What the task asks
Only the lines with "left" in them need to be copied from the listing.

Input data

□ □ □ □ □ □ □

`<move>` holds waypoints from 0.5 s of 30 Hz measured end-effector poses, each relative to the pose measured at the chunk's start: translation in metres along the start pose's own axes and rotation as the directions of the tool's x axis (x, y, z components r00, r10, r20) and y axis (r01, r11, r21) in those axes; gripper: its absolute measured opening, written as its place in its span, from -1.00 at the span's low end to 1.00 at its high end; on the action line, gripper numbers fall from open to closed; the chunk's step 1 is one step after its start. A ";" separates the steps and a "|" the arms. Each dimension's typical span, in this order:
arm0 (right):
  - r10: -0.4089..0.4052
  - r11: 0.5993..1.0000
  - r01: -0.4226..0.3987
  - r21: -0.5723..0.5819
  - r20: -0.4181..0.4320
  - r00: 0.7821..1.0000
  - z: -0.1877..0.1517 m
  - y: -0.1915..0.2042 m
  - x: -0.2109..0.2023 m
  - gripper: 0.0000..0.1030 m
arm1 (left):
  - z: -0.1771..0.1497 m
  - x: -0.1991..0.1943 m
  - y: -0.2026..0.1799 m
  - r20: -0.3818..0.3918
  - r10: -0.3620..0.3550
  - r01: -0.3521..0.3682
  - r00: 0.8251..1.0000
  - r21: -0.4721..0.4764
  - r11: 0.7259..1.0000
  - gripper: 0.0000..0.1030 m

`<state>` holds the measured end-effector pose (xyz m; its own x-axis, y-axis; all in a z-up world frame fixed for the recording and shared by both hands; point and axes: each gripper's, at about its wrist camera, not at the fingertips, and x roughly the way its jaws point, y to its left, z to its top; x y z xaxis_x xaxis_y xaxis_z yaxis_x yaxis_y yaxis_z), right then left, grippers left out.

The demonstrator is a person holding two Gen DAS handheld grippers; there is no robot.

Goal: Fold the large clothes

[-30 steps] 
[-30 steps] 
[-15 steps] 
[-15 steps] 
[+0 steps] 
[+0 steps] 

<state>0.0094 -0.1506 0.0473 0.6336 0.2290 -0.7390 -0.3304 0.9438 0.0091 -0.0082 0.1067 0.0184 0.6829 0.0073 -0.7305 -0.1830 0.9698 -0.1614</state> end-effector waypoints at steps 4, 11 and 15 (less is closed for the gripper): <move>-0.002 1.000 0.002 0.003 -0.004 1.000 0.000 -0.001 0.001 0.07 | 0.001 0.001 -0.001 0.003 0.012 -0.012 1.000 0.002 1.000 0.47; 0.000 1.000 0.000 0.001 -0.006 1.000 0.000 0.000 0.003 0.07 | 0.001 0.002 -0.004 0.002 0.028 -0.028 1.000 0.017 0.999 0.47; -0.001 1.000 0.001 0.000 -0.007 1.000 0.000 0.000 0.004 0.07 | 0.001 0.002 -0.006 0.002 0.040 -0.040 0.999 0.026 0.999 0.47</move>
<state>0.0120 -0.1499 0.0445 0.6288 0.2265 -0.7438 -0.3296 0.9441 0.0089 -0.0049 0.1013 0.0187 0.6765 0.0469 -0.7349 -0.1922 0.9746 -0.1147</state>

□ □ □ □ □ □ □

Solution for this problem
arm1 (left):
`<state>` holds the measured end-effector pose (xyz m; its own x-axis, y-axis; all in a z-up world frame fixed for the recording and shared by both hands; point and axes: each gripper's, at about its wrist camera, not at the fingertips, and x roughly the way its jaws point, y to its left, z to its top; x y z xaxis_x xaxis_y xaxis_z yaxis_x yaxis_y yaxis_z), right then left, grippers left out.

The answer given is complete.